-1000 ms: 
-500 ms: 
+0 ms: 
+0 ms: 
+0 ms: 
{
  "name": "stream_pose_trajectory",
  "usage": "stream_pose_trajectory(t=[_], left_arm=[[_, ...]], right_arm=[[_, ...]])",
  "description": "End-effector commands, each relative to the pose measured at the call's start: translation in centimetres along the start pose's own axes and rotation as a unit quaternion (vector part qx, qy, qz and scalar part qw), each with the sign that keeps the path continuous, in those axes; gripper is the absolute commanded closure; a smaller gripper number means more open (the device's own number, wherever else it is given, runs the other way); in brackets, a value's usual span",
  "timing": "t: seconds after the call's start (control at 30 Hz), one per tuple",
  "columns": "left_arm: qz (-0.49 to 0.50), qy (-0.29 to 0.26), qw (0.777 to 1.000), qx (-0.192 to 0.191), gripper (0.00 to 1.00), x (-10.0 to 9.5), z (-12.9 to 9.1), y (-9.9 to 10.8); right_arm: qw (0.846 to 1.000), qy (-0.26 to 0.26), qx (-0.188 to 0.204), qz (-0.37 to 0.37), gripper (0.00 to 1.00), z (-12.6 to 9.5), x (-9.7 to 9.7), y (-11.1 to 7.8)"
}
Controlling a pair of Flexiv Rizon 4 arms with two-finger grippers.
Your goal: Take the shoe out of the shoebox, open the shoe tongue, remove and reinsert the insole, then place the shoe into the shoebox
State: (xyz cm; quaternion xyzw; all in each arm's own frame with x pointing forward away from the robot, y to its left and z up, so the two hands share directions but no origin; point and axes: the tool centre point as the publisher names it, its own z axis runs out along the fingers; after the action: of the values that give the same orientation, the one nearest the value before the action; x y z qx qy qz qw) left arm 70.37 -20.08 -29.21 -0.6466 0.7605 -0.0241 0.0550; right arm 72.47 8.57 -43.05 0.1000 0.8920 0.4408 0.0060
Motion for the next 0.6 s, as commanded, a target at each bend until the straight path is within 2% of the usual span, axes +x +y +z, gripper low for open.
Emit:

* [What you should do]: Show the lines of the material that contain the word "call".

* [Solution for this task]:
  "description": "End-effector commands, each relative to the pose measured at the call's start: translation in centimetres along the start pose's own axes and rotation as a unit quaternion (vector part qx, qy, qz and scalar part qw), each with the sign that keeps the path continuous, in those axes; gripper is the absolute commanded closure; a smaller gripper number means more open (the device's own number, wherever else it is given, runs the other way); in brackets, a value's usual span",
  "timing": "t: seconds after the call's start (control at 30 Hz), one per tuple",

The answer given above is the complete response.